We’ve had amazingly mild weather so far this Winter, and while we might hope it continues, we all know that at some point soon Mother Nature will bring us some real winter weather… complete with snow – heavy, wet, clumpy, sticky, icy, frozen, in-the-way snow.
Here are some tips to prevent injuries while shoveling the white stuff:
1) Use the right Shovel, and use the shovel right…
Ergonomic snow shovels are easily purchased at most stores, and it’s worth picking one up. As with any lift , make a conscious effort to engage (tighten) your stomach muscles when lifting the shovel, and when bending, make sure to keep your knees slightly bent and arch your back very slightly while the shovel blade is on the ground. Look for:
- A shovel with a curved handle and adjustable handle length which will minimize painful bending
- A lightweight, plastic blade helps reduce the amount of weight that you are moving
2) Warm Up Thoroughly
Cold, tight muscles are more prone to injury than warmed up, flexible muscles. To help prevent shovelling injuries, do a 5 minute warm-up, and be sure to include a brisk walk, marching in place, or another full-body activity. Make sure to also:
- Stretch your low back and hamstrings (the large muscles in the back of the thigh) with some gentle stretching exercises
- Stretch your arms and shoulders with a body hug or arm circles for 30 – 60 seconds.
3) Use Ergonomic Lifting Techniques
Whenever possible, push the snow rather than lift it. When lifting the snow shovel is necessary, make sure to use ergonomic lifting techniques:
- Always face towards the object you intend to lift – have your shoulders and hips both squarely facing it.
- Bend at the hips, not the lower back, and push the chest out, pointing your body forward. Then, bend your knees and lift with your leg muscles, keeping a straight back.
- Keep your loads light and do not try to lift an object that is too heavy for you.
- If you must lift, grip the shovel with one hand as close to the (full) blade as comfortably possible and the other hand on the handle (handle and arm length may influence technique). When gripping the shovel, try to keep your hands about 12 inches apart to provide greater stability and minimize the chances of injuring your low back.
- Avoid twisting the back to move the snow to its new location – always pivot your whole body to face the new direction.
- Keep the heaviest part of the object close to your body at your center of gravity – do not extend your arms to throw the snow. Better to dump it than to fling it, so walk to the new location to deposit the snow rather than reaching or tossing.

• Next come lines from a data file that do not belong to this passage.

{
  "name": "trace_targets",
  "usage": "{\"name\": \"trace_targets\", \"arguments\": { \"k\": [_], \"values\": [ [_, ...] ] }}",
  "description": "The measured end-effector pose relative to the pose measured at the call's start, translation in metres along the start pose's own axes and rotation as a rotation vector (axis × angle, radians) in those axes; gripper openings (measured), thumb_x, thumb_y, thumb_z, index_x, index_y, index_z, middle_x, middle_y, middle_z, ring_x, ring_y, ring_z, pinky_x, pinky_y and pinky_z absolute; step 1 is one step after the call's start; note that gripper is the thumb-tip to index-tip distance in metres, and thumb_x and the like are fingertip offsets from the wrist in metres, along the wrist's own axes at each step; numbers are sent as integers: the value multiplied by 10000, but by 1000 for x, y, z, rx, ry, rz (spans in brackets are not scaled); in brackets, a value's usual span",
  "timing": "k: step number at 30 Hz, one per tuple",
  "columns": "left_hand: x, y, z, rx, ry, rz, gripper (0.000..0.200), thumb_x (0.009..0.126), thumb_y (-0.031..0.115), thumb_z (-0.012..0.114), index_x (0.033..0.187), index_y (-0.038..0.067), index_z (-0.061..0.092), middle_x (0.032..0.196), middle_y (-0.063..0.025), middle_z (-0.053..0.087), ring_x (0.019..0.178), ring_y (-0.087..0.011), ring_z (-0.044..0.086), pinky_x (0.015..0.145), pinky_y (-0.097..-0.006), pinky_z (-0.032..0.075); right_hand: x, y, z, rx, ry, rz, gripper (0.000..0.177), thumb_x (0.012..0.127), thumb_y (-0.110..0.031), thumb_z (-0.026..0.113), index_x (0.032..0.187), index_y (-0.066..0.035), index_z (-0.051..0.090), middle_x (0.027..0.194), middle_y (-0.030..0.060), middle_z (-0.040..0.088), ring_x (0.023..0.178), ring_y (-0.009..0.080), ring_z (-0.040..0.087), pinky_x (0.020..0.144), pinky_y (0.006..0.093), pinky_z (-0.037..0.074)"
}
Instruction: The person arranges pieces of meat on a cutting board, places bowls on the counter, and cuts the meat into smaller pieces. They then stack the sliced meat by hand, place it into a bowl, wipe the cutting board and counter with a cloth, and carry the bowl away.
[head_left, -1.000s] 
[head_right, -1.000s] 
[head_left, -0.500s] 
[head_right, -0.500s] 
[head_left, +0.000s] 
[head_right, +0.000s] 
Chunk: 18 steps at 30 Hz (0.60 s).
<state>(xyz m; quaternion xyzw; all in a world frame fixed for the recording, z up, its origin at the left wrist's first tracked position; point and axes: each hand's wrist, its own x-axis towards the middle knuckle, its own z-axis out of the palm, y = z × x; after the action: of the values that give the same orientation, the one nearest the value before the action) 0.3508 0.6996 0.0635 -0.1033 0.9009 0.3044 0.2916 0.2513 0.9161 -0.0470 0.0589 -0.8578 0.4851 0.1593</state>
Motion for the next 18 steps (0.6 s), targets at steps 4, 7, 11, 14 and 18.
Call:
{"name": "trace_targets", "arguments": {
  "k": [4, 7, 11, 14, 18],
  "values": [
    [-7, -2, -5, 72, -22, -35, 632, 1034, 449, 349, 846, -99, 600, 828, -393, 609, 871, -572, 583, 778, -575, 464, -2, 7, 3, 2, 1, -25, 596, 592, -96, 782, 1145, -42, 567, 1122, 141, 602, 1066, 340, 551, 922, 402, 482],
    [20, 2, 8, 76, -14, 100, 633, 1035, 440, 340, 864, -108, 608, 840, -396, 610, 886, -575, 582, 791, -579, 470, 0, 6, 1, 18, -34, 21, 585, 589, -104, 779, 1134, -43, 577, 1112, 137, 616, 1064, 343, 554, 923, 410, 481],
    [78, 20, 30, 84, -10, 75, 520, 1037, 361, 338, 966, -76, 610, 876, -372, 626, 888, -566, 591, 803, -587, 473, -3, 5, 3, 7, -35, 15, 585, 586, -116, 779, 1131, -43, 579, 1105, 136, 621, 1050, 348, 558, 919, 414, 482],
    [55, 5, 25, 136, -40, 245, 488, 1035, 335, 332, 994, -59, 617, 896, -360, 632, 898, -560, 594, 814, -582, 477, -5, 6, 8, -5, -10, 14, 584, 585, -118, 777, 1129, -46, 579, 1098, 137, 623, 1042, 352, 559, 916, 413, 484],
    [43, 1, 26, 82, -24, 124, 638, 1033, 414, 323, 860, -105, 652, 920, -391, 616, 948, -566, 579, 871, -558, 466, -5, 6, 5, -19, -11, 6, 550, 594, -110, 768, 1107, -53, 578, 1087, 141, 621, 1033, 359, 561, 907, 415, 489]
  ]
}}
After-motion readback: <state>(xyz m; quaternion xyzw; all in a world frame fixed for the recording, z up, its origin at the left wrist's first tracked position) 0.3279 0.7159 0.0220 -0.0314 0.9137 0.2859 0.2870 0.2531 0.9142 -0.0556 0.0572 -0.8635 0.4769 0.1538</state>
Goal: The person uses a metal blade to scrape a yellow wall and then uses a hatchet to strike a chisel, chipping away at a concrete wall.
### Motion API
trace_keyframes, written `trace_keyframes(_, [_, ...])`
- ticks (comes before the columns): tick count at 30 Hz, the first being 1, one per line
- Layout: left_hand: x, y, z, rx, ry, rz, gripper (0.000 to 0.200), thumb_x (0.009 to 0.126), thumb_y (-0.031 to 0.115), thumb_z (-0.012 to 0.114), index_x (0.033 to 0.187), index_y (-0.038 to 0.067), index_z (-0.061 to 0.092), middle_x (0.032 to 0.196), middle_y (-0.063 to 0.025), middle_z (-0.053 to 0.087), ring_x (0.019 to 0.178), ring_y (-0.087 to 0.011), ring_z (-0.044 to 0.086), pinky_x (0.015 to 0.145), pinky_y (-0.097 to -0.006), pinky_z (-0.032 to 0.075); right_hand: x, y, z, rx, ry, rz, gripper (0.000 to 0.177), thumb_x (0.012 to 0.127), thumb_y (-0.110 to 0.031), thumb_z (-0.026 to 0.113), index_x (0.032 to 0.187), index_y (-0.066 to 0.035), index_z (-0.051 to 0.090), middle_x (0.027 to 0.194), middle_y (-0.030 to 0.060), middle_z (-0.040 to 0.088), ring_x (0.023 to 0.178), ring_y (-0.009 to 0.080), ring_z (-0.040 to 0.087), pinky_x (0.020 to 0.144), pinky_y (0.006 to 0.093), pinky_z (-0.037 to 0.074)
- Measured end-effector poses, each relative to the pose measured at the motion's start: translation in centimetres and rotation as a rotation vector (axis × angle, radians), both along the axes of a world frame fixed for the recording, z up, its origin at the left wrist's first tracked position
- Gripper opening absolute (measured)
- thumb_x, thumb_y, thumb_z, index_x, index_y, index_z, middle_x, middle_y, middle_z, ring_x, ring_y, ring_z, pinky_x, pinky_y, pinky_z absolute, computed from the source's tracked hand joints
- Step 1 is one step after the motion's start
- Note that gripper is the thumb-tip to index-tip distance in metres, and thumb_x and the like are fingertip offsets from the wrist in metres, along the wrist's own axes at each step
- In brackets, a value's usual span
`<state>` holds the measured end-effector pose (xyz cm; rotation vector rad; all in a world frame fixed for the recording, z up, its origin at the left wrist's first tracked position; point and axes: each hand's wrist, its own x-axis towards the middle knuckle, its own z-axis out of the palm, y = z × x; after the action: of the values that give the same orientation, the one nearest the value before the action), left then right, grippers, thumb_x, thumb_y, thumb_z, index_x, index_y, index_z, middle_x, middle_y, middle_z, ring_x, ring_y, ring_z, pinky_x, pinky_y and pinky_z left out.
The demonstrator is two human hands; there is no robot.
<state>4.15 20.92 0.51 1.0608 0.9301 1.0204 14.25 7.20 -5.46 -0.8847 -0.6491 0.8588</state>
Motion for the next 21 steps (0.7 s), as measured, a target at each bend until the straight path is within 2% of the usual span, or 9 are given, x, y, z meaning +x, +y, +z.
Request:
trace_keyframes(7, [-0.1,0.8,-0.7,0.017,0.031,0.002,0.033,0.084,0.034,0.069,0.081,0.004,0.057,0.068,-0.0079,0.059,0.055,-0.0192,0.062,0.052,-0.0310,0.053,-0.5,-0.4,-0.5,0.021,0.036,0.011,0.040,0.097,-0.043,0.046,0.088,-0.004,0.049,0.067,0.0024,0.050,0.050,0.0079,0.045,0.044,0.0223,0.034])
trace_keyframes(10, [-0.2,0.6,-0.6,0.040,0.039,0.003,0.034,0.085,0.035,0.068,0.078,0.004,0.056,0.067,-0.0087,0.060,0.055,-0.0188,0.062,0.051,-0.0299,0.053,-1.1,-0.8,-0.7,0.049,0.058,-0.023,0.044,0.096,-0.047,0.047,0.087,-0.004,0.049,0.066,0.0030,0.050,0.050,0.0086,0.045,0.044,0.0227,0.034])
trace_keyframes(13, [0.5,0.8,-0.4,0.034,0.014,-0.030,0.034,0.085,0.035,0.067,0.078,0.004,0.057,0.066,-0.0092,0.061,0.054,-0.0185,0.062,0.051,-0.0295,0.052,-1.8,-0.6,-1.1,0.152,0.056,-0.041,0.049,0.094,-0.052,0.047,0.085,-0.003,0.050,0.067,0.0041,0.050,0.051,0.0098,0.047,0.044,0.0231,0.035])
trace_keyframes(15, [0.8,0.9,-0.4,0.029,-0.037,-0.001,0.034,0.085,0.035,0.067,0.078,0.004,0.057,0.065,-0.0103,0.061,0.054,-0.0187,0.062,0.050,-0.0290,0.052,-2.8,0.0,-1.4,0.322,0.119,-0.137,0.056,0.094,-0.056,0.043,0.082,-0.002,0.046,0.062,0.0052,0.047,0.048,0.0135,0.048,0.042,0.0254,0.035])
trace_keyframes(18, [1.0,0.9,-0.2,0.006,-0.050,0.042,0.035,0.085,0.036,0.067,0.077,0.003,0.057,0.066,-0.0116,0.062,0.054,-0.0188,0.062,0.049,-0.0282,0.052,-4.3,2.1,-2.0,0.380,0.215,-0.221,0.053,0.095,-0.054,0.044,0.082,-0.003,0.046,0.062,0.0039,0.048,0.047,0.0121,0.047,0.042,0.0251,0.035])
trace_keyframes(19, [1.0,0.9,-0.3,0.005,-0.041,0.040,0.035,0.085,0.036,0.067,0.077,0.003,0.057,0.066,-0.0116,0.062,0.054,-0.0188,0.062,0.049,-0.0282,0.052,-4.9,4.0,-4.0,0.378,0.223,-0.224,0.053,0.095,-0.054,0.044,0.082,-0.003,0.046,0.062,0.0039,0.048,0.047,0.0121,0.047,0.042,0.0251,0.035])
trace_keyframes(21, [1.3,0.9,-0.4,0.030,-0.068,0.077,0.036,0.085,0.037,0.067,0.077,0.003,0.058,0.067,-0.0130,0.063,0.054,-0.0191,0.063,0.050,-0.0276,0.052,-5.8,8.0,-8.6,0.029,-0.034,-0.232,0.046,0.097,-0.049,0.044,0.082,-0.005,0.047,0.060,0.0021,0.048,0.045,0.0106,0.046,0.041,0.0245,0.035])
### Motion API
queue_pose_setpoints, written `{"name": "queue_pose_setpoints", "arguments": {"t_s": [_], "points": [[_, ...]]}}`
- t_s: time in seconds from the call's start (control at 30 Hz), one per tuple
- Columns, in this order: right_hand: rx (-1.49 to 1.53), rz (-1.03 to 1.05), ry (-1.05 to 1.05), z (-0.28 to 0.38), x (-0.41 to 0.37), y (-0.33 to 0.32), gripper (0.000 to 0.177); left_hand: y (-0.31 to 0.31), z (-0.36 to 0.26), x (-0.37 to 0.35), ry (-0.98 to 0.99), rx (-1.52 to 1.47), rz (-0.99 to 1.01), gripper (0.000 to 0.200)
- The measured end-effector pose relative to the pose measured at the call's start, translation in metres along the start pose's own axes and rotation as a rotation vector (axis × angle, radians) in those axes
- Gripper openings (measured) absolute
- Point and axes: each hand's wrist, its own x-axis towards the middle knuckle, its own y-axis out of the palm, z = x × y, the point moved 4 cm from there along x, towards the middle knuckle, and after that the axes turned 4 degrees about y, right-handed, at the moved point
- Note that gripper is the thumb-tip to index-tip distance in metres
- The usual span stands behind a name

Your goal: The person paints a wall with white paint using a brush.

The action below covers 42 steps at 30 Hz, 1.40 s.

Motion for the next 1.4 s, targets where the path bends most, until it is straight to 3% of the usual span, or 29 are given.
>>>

- Try to pre-tighten your abdominals before any lifts
4) Pace Yourself
Shoveling IS exercise! So think about it like a workout: shoveling small amounts of snow frequently is less strenuous than shovelling a large pile at once. This may take longer, but will go a long way towards preventing injury. Here are tips for spacing out the job to stay safe:
- In deep snow, remove a few inches off the top at a time, rather than attempting to shovel the full depth at once.
- When shoveling, take a break for a minute or two every 10-15 minutes or if you feel overworked at any point. Use this opportunity to stretch your arms, shoulders, and back to keep them warm and flexible.
5) Prevent Slipping
Shoveling in slippery conditions can lead to slips and/or falls and strains that can put you out of commission. Keep ‘rubber side down’:
- Slips need grips! Shoes or boots with good treads will help to minimize injuries from slipping; using external boot grippers can help as well.
- Spreading sand, rock salt, or kitty litter on your sidewalk or driveway will increase traction and reduce the likelihood of slipping on the ice.
6) Use a Snow Blower (and use it right)!
When used correctly, a snow blower can put less stress on your lower back than shovelling, but you need to avoid stressing your back by using the power of your legs to push the machine, just as you would a shovel:
- Keep your back straight and knees bent when pushing the snow-blower.